== WORK INSTRUCTIONS ==
The complete listing, repeated precisely, must form the answer.

== GIVEN DATA ==
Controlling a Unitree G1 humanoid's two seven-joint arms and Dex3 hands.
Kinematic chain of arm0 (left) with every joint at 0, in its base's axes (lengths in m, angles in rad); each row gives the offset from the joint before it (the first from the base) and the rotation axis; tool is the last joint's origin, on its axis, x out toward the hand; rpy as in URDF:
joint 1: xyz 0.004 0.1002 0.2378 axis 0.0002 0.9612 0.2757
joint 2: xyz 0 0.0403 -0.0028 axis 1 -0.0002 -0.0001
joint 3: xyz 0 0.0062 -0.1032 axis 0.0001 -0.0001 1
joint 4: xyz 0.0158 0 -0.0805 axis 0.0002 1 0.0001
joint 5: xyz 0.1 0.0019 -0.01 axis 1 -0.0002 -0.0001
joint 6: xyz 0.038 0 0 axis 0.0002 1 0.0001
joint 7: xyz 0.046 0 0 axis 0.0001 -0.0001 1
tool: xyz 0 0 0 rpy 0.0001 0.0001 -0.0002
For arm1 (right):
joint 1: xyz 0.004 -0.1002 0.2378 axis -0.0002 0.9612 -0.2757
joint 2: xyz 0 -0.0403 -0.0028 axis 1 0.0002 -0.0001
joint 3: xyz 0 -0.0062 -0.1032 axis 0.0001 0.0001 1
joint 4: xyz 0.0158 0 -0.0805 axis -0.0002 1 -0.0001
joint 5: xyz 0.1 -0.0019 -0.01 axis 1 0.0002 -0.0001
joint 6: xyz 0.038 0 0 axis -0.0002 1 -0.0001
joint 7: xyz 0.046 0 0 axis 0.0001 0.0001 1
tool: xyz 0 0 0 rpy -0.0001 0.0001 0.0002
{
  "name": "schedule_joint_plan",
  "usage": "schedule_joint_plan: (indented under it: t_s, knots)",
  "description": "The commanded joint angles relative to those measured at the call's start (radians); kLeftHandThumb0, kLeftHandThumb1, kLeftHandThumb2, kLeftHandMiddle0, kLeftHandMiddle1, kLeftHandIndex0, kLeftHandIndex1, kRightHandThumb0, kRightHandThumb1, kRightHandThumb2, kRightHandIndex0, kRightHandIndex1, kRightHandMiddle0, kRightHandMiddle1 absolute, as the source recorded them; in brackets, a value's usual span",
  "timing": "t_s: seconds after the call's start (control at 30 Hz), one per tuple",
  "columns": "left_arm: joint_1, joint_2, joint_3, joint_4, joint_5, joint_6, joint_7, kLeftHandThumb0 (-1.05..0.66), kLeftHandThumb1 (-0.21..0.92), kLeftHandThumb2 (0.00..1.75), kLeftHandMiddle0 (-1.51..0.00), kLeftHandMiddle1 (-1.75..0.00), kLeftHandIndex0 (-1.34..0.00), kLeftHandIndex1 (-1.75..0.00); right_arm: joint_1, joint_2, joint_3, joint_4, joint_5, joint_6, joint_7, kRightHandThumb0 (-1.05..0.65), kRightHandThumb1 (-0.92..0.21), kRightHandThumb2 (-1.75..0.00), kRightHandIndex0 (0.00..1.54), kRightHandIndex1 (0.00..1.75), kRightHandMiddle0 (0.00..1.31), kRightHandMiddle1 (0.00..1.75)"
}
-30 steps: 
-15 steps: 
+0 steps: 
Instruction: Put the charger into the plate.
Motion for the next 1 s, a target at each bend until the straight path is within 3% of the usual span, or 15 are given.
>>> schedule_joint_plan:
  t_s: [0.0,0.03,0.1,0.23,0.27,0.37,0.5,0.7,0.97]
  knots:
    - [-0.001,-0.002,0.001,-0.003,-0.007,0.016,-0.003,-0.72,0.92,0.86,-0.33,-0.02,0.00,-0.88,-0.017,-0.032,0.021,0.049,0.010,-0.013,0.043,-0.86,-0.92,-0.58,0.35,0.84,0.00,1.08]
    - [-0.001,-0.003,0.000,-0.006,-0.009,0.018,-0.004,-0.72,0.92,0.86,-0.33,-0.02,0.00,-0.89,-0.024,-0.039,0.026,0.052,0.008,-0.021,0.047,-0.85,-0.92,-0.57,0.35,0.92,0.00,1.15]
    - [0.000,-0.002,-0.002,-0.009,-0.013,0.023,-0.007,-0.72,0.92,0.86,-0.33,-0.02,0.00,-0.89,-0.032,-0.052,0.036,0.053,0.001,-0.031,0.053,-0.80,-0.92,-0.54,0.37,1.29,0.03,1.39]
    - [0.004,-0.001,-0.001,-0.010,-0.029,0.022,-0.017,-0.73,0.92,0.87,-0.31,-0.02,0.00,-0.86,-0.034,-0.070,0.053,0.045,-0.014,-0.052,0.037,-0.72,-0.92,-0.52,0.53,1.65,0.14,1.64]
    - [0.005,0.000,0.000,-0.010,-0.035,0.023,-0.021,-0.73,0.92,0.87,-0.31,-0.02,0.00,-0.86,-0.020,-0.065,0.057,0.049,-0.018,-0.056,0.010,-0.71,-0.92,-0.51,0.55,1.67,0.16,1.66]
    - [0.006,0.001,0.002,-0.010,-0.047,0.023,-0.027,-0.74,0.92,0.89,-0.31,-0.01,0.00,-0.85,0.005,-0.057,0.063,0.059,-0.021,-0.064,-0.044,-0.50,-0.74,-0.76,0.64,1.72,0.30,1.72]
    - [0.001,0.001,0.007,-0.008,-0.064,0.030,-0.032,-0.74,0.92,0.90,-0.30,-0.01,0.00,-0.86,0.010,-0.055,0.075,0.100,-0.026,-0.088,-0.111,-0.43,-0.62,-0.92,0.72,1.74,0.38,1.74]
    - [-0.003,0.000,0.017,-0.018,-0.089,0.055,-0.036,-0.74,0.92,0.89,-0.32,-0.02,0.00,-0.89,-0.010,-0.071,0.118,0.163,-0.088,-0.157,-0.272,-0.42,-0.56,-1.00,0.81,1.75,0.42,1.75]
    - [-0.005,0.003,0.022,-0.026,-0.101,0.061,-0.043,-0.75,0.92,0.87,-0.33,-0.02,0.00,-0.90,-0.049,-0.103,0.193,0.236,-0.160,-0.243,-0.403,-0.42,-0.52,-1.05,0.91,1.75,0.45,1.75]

== EXERCISE ANSWER ==
Controlling a Unitree G1 humanoid's two seven-joint arms and Dex3 hands.
Kinematic chain of arm0 (left) with every joint at 0, in its base's axes (lengths in m, angles in rad); each row gives the offset from the joint before it (the first from the base) and the rotation axis; tool is the last joint's origin, on its axis, x out toward the hand; rpy as in URDF:
joint 1: xyz 0.004 0.1002 0.2378 axis 0.0002 0.9612 0.2757
joint 2: xyz 0 0.0403 -0.0028 axis 1 -0.0002 -0.0001
joint 3: xyz 0 0.0062 -0.1032 axis 0.0001 -0.0001 1
joint 4: xyz 0.0158 0 -0.0805 axis 0.0002 1 0.0001
joint 5: xyz 0.1 0.0019 -0.01 axis 1 -0.0002 -0.0001
joint 6: xyz 0.038 0 0 axis 0.0002 1 0.0001
joint 7: xyz 0.046 0 0 axis 0.0001 -0.0001 1
tool: xyz 0 0 0 rpy 0.0001 0.0001 -0.0002
For arm1 (right):
joint 1: xyz 0.004 -0.1002 0.2378 axis -0.0002 0.9612 -0.2757
joint 2: xyz 0 -0.0403 -0.0028 axis 1 0.0002 -0.0001
joint 3: xyz 0 -0.0062 -0.1032 axis 0.0001 0.0001 1
joint 4: xyz 0.0158 0 -0.0805 axis -0.0002 1 -0.0001
joint 5: xyz 0.1 -0.0019 -0.01 axis 1 0.0002 -0.0001
joint 6: xyz 0.038 0 0 axis -0.0002 1 -0.0001
joint 7: xyz 0.046 0 0 axis 0.0001 0.0001 1
tool: xyz 0 0 0 rpy -0.0001 0.0001 0.0002
{
  "name": "schedule_joint_plan",
  "usage": "schedule_joint_plan: (indented under it: t_s, knots)",
  "description": "The commanded joint angles relative to those measured at the call's start (radians); kLeftHandThumb0, kLeftHandThumb1, kLeftHandThumb2, kLeftHandMiddle0, kLeftHandMiddle1, kLeftHandIndex0, kLeftHandIndex1, kRightHandThumb0, kRightHandThumb1, kRightHandThumb2, kRightHandIndex0, kRightHandIndex1, kRightHandMiddle0, kRightHandMiddle1 absolute, as the source recorded them; in brackets, a value's usual span",
  "timing": "t_s: seconds after the call's start (control at 30 Hz), one per tuple",
  "columns": "left_arm: joint_1, joint_2, joint_3, joint_4, joint_5, joint_6, joint_7, kLeftHandThumb0 (-1.05..0.66), kLeftHandThumb1 (-0.21..0.92), kLeftHandThumb2 (0.00..1.75), kLeftHandMiddle0 (-1.51..0.00), kLeftHandMiddle1 (-1.75..0.00), kLeftHandIndex0 (-1.34..0.00), kLeftHandIndex1 (-1.75..0.00); right_arm: joint_1, joint_2, joint_3, joint_4, joint_5, joint_6, joint_7, kRightHandThumb0 (-1.05..0.65), kRightHandThumb1 (-0.92..0.21), kRightHandThumb2 (-1.75..0.00), kRightHandIndex0 (0.00..1.54), kRightHandIndex1 (0.00..1.75), kRightHandMiddle0 (0.00..1.31), kRightHandMiddle1 (0.00..1.75)"
}
-30 steps: 
-15 steps: 
+0 steps: 
Instruction: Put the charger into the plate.
Motion for the next 1 s, a target at each bend until the straight path is within 3% of the usual span, or 15 are given.
>>> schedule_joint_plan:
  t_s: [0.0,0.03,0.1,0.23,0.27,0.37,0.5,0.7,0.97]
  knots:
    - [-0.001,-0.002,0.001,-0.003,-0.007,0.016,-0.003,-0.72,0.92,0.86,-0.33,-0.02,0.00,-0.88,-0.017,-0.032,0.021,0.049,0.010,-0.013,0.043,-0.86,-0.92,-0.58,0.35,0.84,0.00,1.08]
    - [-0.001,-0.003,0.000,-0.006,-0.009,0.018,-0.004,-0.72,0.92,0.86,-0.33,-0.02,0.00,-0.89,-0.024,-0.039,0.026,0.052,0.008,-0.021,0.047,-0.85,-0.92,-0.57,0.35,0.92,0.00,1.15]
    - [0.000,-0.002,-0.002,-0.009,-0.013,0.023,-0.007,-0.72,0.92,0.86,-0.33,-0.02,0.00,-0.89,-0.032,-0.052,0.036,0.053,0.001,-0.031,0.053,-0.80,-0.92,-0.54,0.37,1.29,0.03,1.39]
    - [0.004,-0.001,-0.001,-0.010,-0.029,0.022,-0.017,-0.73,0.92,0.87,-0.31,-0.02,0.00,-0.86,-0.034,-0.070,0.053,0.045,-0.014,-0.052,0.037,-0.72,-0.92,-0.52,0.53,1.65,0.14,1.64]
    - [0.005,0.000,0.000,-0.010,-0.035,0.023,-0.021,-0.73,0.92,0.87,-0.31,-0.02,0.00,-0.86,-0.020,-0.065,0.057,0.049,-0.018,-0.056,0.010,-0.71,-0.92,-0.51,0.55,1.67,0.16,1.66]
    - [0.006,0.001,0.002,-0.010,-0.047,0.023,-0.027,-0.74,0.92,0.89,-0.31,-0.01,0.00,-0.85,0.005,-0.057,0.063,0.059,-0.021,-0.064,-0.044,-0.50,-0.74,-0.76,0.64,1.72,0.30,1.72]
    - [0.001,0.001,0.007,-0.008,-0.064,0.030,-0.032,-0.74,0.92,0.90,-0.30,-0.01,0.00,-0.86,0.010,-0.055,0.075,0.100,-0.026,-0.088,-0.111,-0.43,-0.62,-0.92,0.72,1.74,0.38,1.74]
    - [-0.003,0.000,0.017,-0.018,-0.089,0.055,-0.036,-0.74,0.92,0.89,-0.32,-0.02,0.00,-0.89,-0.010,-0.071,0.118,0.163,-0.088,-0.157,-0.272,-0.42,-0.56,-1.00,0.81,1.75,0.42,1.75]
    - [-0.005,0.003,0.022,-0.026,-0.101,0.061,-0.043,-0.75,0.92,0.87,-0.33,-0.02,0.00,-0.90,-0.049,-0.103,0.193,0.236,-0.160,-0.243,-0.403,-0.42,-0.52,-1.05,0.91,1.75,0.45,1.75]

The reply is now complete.